A fire in that building in March 2015 put an end to that business, which she had named Happy Warrior Yoga.

Pike wasn’t ready to give up on her dream of operating a yoga studio and held classes several other places during the past three years but really couldn’t find the ideal space.

Enter Cook and the other 1,000 square feet that she wasn’t utilizing.

Pike was looking to expand and offer more classes and she started using the space on a temporary basis in the evening.

“The space just seemed to have the right energy, so we approached it that way and we came to the conclusion this would work for both of us,” Pike said.

Now they have a wall up between the two businesses but also a door if clients want to check out the other side during opening hours.

The two said they face a lot of the same challenges any entrepreneurs face, including the economy in general at this time.

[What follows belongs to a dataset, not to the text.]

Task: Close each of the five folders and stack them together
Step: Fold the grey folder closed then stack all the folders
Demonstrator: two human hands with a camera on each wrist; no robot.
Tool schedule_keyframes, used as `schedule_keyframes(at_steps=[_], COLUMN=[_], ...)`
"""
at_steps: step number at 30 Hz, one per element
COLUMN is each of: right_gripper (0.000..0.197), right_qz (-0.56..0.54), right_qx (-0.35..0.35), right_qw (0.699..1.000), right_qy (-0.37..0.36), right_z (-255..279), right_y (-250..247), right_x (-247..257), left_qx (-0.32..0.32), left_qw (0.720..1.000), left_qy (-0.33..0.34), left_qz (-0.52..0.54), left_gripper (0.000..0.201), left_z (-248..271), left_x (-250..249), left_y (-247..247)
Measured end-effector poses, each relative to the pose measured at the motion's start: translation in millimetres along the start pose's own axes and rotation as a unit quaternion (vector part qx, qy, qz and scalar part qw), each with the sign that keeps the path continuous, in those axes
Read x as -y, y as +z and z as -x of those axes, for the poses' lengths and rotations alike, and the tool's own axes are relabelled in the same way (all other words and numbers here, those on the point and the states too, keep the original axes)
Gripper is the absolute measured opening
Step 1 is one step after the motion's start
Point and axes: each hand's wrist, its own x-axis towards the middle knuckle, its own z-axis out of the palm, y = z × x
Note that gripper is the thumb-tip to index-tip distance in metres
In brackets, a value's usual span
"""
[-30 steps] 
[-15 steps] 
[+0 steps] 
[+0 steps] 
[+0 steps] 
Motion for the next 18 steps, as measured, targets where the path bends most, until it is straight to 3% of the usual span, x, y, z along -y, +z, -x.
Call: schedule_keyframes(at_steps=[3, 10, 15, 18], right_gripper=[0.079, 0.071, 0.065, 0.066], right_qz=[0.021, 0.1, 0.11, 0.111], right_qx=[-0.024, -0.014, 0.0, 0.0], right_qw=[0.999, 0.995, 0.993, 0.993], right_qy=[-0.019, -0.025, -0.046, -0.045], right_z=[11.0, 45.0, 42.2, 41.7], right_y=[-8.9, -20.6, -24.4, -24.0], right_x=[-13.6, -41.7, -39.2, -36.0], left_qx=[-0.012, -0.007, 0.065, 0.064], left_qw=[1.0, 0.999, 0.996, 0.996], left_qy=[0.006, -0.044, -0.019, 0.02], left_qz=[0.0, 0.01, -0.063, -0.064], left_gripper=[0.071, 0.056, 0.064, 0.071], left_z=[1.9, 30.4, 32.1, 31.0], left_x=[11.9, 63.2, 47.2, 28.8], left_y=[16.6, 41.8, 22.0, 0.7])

Cook said she has to compete with online shopping but her answer to that is carrying fashions and trends for everybody and having lots of merchandise in the store you wouldn’t find elsewhere in the area.

Pike said while she certainly has the skills to offer when it comes to the yoga side of her business, her challenge is often getting the word out on it.

The two said bringing the two businesses together was not a whole lot of work and was an easy transition for both of them.

Pike said she learned a lot reopening in this new space but recognizes there’s so much more to learn and said it feels great to invest in the community.

The two businesses are having a grand re-opening on Saturday.